For many generations of young people in America, Mister Rogers was a warm and welcomed presence beamed into their living rooms each week to educate, to entertain, and to love them. Rogers is a figure who will be cemented in history for his message of kindness. At the outset of his show, he asked everyone to be his neighbor, and to be neighbors with one another.
Latrobe was the place that Rogers first called home, and Saint Vincent College was the location he decided to have the Fred Rogers Center built.

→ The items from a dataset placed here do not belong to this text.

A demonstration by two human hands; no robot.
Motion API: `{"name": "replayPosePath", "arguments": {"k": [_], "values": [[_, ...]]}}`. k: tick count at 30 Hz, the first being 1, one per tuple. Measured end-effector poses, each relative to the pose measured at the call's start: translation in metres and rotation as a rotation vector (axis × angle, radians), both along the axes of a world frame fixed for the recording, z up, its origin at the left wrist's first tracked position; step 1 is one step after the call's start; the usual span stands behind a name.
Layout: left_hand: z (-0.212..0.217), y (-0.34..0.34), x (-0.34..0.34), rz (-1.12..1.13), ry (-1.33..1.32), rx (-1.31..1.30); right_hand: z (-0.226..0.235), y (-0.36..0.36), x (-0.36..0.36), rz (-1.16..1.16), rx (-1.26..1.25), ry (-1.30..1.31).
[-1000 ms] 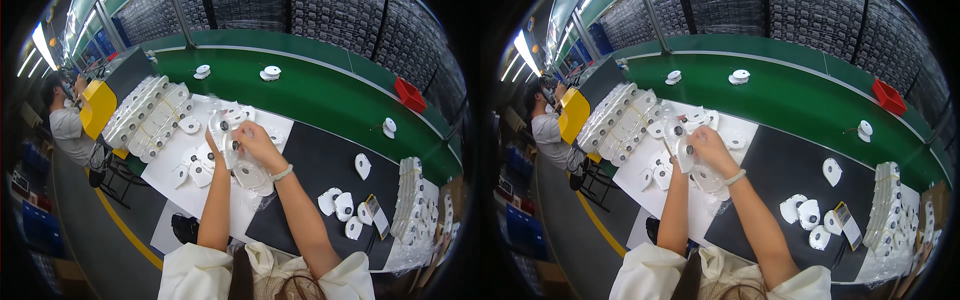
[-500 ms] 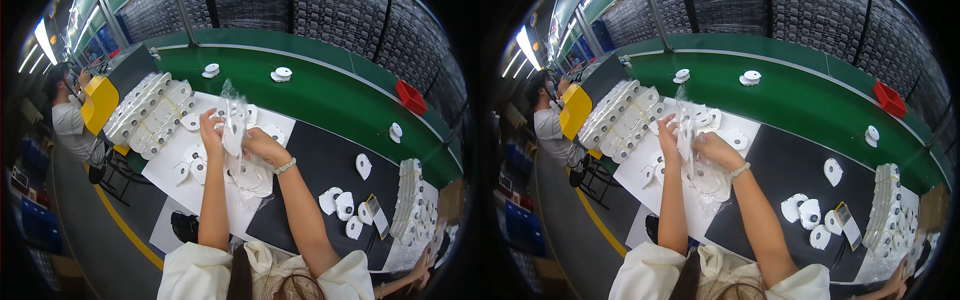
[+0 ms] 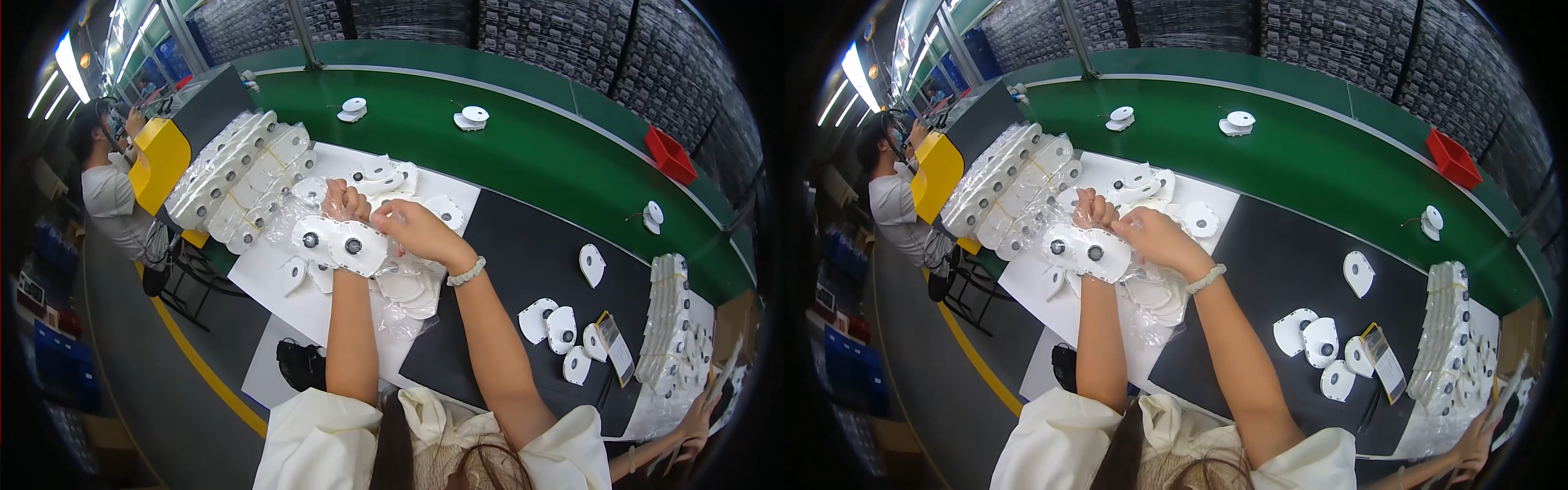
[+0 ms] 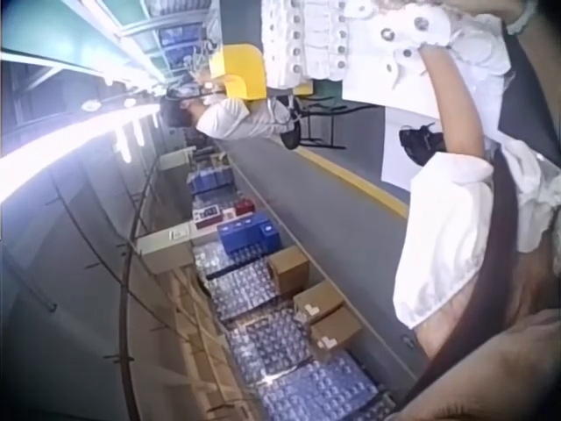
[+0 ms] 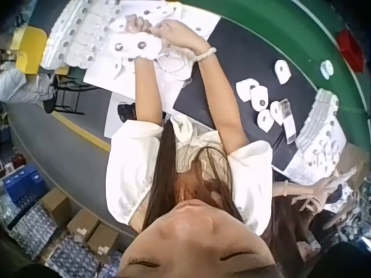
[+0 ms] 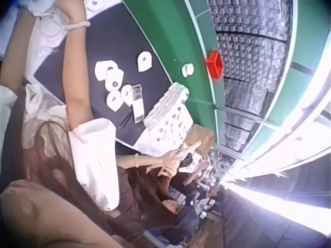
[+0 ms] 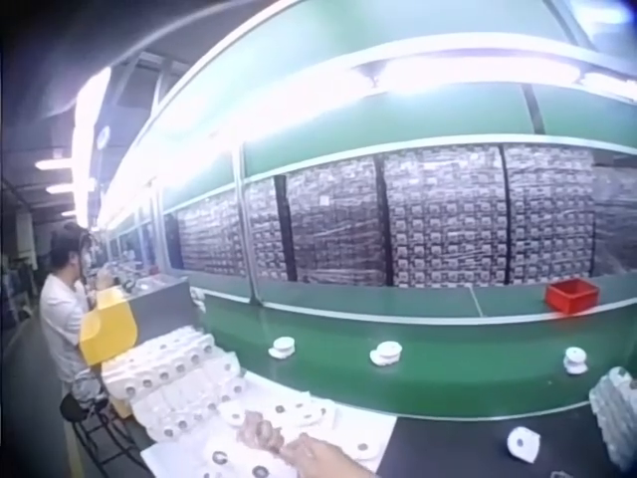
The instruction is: Packaging small white circular components into protective bubble wrap sleeves on an assembly line.
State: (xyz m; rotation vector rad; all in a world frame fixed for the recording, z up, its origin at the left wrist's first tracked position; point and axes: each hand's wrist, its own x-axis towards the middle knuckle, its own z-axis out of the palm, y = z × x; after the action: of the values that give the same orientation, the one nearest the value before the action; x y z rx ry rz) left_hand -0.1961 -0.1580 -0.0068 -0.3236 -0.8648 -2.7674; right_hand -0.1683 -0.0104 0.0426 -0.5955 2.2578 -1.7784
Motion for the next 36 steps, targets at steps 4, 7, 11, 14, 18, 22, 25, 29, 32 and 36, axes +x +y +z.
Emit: {"name": "replayPosePath", "arguments": {"k": [4, 7, 11, 14, 18, 22, 25, 29, 32, 36], "values": [[-0.008, 0.005, -0.007, -0.011, -0.041, -0.026, -0.003, 0.015, -0.003, 0.194, 0.086, 0.004], [-0.006, 0.006, -0.006, -0.061, -0.035, -0.078, -0.006, 0.013, -0.005, 0.073, 0.136, 0.076], [0.001, -0.001, 0.000, 0.111, -0.194, -0.066, -0.006, 0.017, -0.008, -0.068, 0.067, 0.126], [0.008, -0.006, 0.003, 0.504, -0.421, -0.172, 0.004, 0.024, -0.007, -0.266, 0.011, 0.177], [0.006, -0.014, 0.009, 0.448, -0.350, -0.187, -0.011, 0.026, -0.019, -0.231, -0.090, -0.029], [0.007, -0.029, 0.015, 0.608, -0.425, -0.177, -0.012, 0.032, -0.020, -0.439, 0.006, 0.120], [0.002, -0.040, 0.019, 0.498, -0.138, 0.045, -0.014, 0.030, -0.024, -0.531, -0.075, 0.176], [-0.012, -0.063, 0.021, 0.010, 0.037, 0.326, -0.013, 0.020, -0.019, -0.619, -0.174, 0.292], [-0.015, -0.060, 0.017, -0.182, 0.076, 0.406, -0.017, 0.021, -0.024, -0.526, -0.281, 0.178], [0.015, -0.041, 0.027, -0.195, -0.040, 0.563, -0.026, 0.025, -0.032, -0.378, -0.354, 0.249]]}}
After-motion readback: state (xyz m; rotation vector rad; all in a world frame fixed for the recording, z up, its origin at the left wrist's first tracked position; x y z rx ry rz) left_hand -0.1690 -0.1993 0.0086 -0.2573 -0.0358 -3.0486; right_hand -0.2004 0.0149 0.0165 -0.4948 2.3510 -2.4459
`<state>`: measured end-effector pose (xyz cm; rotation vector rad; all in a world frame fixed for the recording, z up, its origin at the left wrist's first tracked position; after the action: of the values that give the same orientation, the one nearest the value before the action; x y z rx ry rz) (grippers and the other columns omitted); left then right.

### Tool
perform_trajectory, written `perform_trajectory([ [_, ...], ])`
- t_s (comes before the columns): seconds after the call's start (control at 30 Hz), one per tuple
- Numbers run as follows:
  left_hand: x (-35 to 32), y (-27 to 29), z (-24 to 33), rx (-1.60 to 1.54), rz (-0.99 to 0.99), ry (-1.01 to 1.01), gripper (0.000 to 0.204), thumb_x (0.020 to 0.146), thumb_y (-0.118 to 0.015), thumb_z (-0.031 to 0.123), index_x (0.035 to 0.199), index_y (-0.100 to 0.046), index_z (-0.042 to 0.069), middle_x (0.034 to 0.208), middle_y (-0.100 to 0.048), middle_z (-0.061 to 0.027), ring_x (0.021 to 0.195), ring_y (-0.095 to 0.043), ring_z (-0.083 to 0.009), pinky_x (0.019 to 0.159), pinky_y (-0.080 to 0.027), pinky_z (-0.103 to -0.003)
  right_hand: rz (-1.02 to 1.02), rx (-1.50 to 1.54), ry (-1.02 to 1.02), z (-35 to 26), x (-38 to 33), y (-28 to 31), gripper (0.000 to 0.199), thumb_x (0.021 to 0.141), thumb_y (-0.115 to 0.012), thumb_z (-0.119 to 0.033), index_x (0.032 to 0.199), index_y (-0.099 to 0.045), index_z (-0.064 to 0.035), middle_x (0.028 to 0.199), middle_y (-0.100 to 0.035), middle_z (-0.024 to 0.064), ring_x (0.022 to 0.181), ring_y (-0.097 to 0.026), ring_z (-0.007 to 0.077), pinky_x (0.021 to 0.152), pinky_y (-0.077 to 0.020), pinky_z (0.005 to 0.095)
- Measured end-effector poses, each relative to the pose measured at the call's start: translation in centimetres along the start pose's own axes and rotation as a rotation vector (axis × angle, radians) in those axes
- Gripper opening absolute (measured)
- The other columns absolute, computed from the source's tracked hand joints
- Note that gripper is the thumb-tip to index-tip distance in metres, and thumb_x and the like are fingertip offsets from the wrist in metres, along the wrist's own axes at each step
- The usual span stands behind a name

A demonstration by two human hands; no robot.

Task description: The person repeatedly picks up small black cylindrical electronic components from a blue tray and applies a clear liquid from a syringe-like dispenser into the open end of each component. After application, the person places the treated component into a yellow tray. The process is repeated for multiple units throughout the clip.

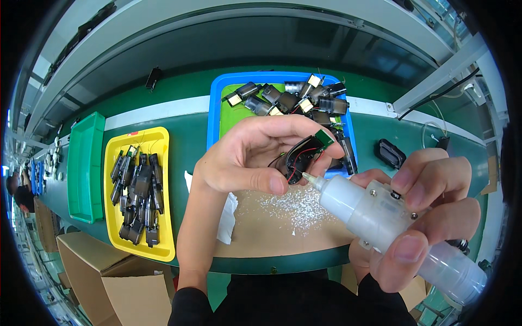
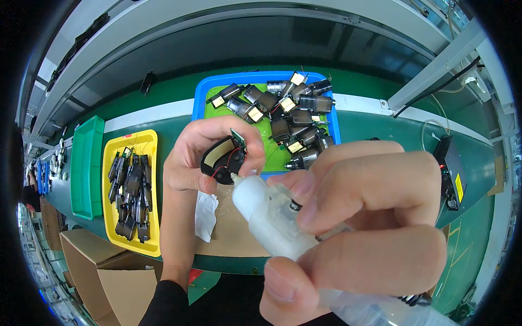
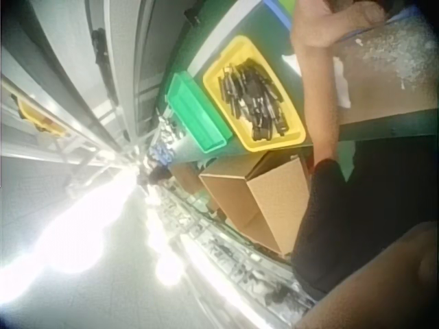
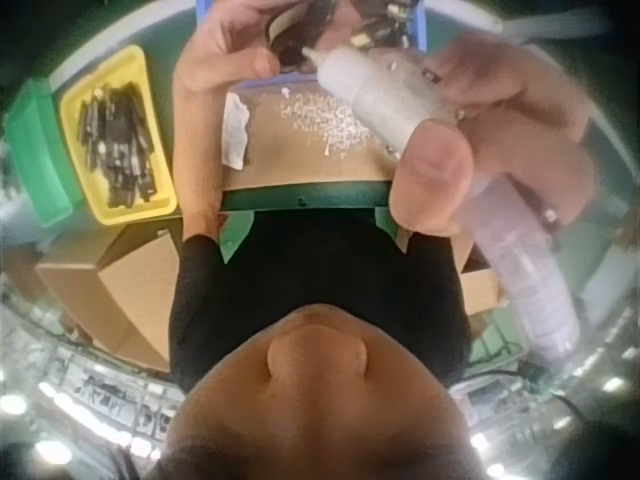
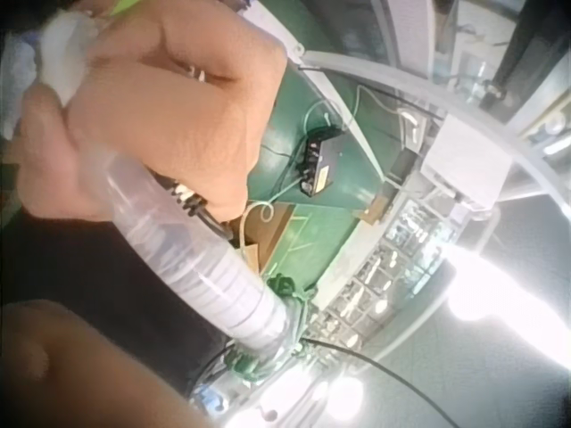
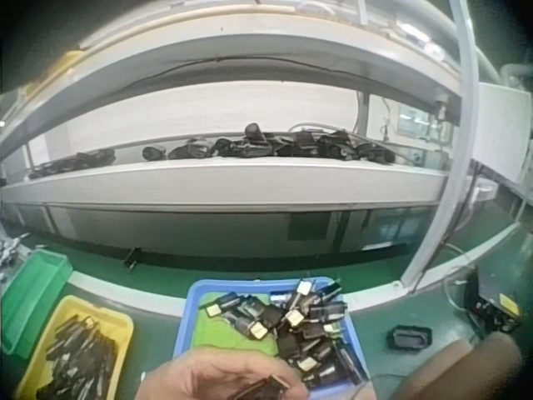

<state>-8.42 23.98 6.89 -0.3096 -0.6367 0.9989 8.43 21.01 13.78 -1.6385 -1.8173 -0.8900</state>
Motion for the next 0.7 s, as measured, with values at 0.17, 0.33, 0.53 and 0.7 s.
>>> perform_trajectory([
  [0.17, -0.1, 0.0, -0.2, -0.002, 0.015, -0.018, 0.059, 0.062, -0.074, 0.025, 0.1, -0.049, -0.011, 0.074, -0.054, -0.0126, 0.068, -0.053, -0.0186, 0.062, -0.043, -0.03, -0.143, -0.06, 0.005, -0.4, 0.5, 0.9, 0.027, 0.081, -0.058, -0.03, 0.078, -0.037, -0.013, 0.087, -0.036, 0.0072, 0.08, -0.041, 0.0171, 0.057, -0.0577, 0.0318],
  [0.33, -0.2, 0.2, -0.4, -0.007, 0.004, -0.05, 0.057, 0.062, -0.075, 0.025, 0.1, -0.05, -0.011, 0.074, -0.054, -0.0124, 0.067, -0.053, -0.0181, 0.062, -0.043, -0.03, -0.086, -0.002, 0.062, 0.1, 0.2, 0.5, 0.026, 0.081, -0.057, -0.029, 0.079, -0.037, -0.0131, 0.088, -0.036, 0.0074, 0.08, -0.041, 0.0176, 0.057, -0.0578, 0.0323],
  [0.53, -0.2, 1.4, -0.3, -0.132, -0.231, -0.032, 0.059, 0.07, -0.071, 0.005, 0.119, -0.042, -0.009, 0.112, -0.05, -0.0231, 0.095, -0.056, -0.0219, 0.08, -0.046, -0.03, 0.001, 0.033, 0.03, 0.0, -0.1, -0.2, 0.026, 0.082, -0.057, -0.028, 0.079, -0.037, -0.0127, 0.088, -0.035, 0.0076, 0.08, -0.04, 0.0176, 0.059, -0.0577, 0.033],
  [0.7, 0.0, 1.5, -0.1, -0.143, -0.307, -0.043, 0.061, 0.07, -0.071, 0.003, 0.121, -0.041, -0.011, 0.118, -0.051, -0.0245, 0.099, -0.057, -0.0219, 0.083, -0.046, -0.029, -0.012, 0.083, 0.019, 0.0, -0.1, 0.0, 0.025, 0.082, -0.058, -0.028, 0.079, -0.038, -0.0128, 0.088, -0.035, 0.0075, 0.081, -0.04, 0.0174, 0.061, -0.0576, 0.0339],
])
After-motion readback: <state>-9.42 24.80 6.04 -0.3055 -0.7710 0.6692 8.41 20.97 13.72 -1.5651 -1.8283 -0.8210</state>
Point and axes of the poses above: each hand's wrist, its own x-axis towards the middle knuckle, its own y-axis out of the back of the hand, z = x × y, the point moved 1 cm from there along x, towards the middle knuckle
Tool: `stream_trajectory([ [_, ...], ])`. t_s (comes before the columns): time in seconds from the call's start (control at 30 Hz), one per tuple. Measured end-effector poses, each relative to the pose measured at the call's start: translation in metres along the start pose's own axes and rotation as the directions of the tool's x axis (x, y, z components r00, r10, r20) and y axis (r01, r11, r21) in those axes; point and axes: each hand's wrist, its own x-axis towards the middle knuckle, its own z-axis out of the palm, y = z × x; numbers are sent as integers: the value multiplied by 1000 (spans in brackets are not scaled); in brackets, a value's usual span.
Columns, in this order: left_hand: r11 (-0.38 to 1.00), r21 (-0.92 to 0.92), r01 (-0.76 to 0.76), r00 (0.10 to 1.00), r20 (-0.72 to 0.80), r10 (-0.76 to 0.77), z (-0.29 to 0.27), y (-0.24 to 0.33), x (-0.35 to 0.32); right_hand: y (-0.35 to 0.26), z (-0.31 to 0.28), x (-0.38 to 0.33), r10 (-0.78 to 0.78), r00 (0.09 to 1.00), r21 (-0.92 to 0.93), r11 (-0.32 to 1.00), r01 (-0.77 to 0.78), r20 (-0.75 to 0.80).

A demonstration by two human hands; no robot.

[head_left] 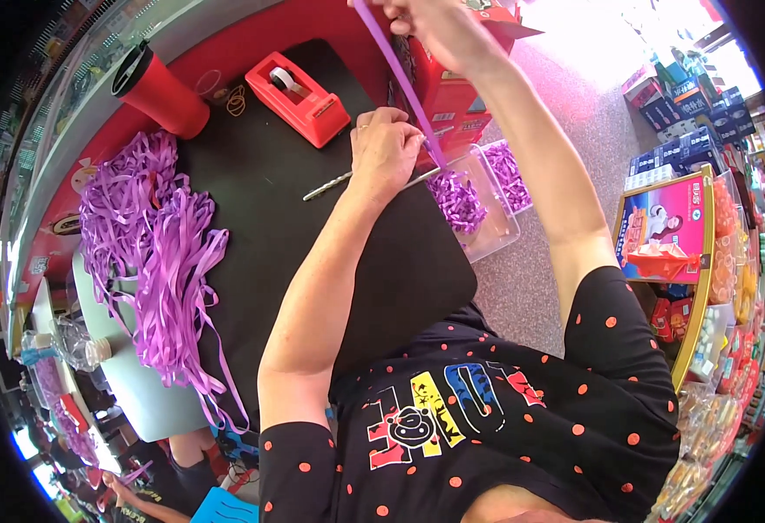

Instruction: Making small decorative bows using purple ribbons and a wooden stick jig.

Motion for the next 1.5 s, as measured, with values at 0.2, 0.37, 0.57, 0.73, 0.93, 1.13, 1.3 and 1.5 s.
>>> stream_trajectory([
  [0.2,1000,-14,19,999,37,-18,-5,10,1,113,-24,23,156,978,51,987,-150,-142],
  [0.37,999,-26,35,995,-97,-37,-5,18,1,155,-27,16,309,950,153,942,-300,-40],
  [0.57,999,-23,-46,996,-79,44,-3,17,-1,224,-33,-11,398,915,341,871,-353,-68],
  [0.73,997,-46,-63,994,-91,59,3,21,3,305,-41,-134,261,948,226,949,-218,-180],
  [0.93,999,-37,-26,998,-66,23,-6,15,-3,203,12,-274,419,820,146,908,-394,-390],
  [1.13,998,-53,-31,998,-55,28,-5,12,-2,112,32,-314,241,813,-217,888,-405,-530],
  [1.3,998,-59,-27,999,-42,25,-5,13,-2,75,35,-321,198,814,-260,884,-389,-546],
  [1.5,999,-39,-30,999,-42,28,-7,13,-4,39,45,-312,134,825,-361,852,-379,-549],
])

“[Rogers] had a wonderful capacity for friendship,” said Archabbot Douglas Nowicki, who was a close friend and colleague of Rogers. The two met in 1967 and worked together on many different projects.
Archabbot Nowicki stated that when it came to Rogers, what people saw on television was also what they got in person.
“He was always a very gentle, very kind person,” Nowicki said.
One rainy Friday, according to Nowicki, he was in lower Manhattan with Rogers when school had just let out. Rogers and Nowicki boarded a subway car and soon after, a group of school children noticed Rogers. The group of children began singing Rogers’ iconic song “It’s a Beautiful Day in the Neighborhood.”
“[The school children] followed him all the way up to 59th street,” said Nowicki.
This event is depicted in the upcoming Sony Pictures movie which bears the same name as the song sung by the children. The movie, starring Tom Hanks as Fred Rogers, is set for release on Friday, Nov. 22.
Viewers of Rogers found his message very profound. According to Dr. Eric Mohr, assistant professor of philosophy, who with his wife, recently edited a book titled Mr. Rogers and Philosophy, Rogers teaching is compelling “because it is the basis of any healthy community [and] that's something we fundamentally all seek.”
The first episode of Mr. Rogers Neighborhood aired in 1968, and the final episode in 2001. Some may wonder if the ideas taught in the show are still applicable in 2019 with the rise of social media and a fierce political climate.
“Perhaps Roger’s message is especially applicable because of these new social realities” said Mohr.
Mohr stated that what strikes him most about Roger’s manner is his mindfulness and conscious deliberation of his own behavior.
“Bringing this kind of deliberateness and respect into our social situations, even in social media and political hostility, will benefit those situations greatly,” said Mohr.
Not everyone approves of Rogers teachings; some claim his teachings lead to the development of an entire generation of entitled young people.
“The fact that I still hear this narrative today saddens me, because it means his message to a certain extent is misunderstood,” said Mohr.
Mohr explained that Rogers was trying to get children to notice something important about themselves, to look inward and recognize the value them have in themselves.
“Love doesn’t ruin, it raises up,” said Mohr.
Archabbot Nowicki stated that Fred Rogers “could have had his Fred Rogers Center built at any college, any university, but he chose Saint Vincent.”
The Archabbot stated that without the Fred Rogers Center at Saint Vincent, which houses the complete archives of Roger’s work, the movie releasing Friday, as well as the recent documentary Won’t You be my Neighbor? would not have been possible to make.